Damn the Whole Thing to Hell

I ran down and saw my fathers face; I should have listened to him, he had been calling me down for 10 minutes. Now I was in for it... damn the whole thing to hell, I hate this house along with everything, and everyone in it. I then prepared for a punch, a kick, or any physical hurt. But this time it had been with words, "You are a sorry ass, look at yourself! You have no girlfriend, and you like no one, but worst of all you have so many bruises." I looked at my reflection, he was right, tons of bruises and cuts lined my face. I looked up, and frowned. "What did I tell you about frowning!" He hit me across my face, and this was the last time I was going to let him beat me.

"Father! You can't harm me ANY more!" I screamed this, and he smirked and started laughing, I felt my body start to quiver with anger. He had done the last thing I wanted him to do. He had laughed at me, I just wanted him to go to hell even more. I stormed up stairs.

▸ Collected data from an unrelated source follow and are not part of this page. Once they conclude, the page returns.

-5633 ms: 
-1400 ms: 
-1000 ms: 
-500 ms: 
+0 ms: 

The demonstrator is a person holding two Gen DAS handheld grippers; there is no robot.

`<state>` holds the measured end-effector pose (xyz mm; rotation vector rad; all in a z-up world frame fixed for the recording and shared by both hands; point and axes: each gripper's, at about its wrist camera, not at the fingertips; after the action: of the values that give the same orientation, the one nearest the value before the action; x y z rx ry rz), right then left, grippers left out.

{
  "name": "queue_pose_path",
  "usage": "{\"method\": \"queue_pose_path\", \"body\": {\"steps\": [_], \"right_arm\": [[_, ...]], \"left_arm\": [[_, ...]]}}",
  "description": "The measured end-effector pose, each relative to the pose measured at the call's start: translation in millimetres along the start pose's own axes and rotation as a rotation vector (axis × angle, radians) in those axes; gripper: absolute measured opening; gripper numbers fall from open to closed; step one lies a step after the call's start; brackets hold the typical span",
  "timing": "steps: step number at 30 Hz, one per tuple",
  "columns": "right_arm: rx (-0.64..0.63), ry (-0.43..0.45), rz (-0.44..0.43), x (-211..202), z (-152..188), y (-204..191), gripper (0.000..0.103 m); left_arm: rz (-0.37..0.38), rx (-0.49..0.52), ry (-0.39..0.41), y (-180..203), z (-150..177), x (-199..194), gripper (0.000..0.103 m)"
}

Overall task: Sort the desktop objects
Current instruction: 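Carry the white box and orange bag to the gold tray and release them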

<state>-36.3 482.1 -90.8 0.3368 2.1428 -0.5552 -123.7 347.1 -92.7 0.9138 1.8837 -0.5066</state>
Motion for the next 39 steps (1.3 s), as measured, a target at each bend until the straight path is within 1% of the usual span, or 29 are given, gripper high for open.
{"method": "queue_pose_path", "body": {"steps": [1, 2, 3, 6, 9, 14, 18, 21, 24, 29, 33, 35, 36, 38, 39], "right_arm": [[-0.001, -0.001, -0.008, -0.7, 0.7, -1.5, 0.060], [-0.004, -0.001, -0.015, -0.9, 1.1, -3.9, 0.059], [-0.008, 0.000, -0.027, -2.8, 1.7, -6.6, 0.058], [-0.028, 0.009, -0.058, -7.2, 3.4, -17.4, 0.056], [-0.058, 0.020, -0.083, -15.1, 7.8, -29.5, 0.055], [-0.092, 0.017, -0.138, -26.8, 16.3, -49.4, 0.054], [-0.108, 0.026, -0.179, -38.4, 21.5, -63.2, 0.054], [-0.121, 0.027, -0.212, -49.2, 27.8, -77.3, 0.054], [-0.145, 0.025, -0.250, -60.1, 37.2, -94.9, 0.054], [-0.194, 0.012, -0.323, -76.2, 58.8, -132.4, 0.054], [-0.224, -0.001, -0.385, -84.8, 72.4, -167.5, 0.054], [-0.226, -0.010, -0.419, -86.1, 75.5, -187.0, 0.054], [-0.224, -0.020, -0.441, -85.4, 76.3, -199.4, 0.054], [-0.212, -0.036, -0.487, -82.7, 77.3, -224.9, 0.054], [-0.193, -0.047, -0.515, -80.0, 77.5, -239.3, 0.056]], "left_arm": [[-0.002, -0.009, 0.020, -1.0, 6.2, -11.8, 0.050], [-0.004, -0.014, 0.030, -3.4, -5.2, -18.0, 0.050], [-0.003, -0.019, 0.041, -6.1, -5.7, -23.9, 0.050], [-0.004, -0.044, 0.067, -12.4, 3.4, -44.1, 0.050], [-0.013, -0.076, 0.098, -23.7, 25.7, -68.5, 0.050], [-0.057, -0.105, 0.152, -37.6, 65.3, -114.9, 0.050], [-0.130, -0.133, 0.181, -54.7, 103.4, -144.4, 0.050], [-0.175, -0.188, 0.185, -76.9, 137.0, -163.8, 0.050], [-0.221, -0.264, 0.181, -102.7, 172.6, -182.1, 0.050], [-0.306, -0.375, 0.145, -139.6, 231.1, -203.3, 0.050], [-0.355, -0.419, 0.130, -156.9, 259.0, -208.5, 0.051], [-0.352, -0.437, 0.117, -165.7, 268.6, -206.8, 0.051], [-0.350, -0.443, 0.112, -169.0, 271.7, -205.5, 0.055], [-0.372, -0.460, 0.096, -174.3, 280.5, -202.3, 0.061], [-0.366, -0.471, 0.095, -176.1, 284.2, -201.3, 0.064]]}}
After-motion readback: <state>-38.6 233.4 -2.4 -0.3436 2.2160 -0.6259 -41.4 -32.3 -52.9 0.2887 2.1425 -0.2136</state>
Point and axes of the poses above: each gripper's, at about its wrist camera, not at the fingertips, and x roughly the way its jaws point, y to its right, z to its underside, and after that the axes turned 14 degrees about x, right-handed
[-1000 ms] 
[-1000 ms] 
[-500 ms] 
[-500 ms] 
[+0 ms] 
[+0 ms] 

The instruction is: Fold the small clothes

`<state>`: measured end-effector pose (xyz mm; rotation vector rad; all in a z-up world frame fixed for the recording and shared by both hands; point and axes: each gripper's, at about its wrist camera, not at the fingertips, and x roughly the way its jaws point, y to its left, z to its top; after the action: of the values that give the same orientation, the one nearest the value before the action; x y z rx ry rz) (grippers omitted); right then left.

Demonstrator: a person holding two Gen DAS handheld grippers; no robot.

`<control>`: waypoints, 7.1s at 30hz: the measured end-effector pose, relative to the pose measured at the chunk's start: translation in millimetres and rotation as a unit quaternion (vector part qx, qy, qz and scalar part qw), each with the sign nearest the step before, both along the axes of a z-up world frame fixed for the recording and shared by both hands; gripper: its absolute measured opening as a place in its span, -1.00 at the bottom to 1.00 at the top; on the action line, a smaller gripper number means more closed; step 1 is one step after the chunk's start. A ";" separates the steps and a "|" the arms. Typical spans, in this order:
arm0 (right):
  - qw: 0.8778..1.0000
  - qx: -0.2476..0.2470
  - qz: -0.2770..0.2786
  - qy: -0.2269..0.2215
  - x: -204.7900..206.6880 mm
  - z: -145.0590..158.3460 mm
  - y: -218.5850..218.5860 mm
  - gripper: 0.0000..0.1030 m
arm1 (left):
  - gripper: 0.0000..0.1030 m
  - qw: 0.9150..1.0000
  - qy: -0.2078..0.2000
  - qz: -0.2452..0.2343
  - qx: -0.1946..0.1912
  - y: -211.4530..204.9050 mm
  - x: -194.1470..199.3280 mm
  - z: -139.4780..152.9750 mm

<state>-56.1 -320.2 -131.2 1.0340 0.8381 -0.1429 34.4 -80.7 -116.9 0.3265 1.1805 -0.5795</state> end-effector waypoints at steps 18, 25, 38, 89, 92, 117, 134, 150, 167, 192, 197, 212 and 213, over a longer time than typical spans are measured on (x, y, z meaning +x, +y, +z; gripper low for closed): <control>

"Draco Malfoy! Don't you dare turn your back to me again boy!" He was yelling upstairs, I could have cared less, as I started to get dressed; I heard the door burst open. I was standing there the bottom half of my body nude. I started to freak out and placed my boxers over myself. "Draco it's not like I have not seen another man's pe-"

"Father I could care less, just leave me alone. I have to go to tea with Crabbe's mother remember?" Of course he didn't remember, he could care less about my life. I felt anger building up within myself, goddamn puberty. Making your emotions go haywire. And your voice as well, Merlin's beard I hate that. I'm talking, yelling maybe and my voice makes a really high pitch sound, and everyone laughs. Especially when ever I'm scolding Father.

"Ooh, well of course I remembered, I was going to get you to prepare down in the dungeon." The dungeon, more like the torture chamber. He's going to torture me, how wonderful. He always does this! "Meet you down there in 5 minutes." He walked off, and I grabbed my wand, and such. Knowing that I would have to make my bruises disappear while I was with Crabbe's mum.

Soon I was down in the 'Torture Chamber'; I was taking everything off except my boxers when he walked in. I turned my head there he was, with his god forsaken stick. Merlin's beard I hate that stick- or rather cane. He slapped me across the back with it, leaving a deep cut with blood pouring out, I winched in pain, but I knew not to cry. He saw my pain and hit it again, and again. Tears formed in my eyes, and then without my knowledge, one slipped.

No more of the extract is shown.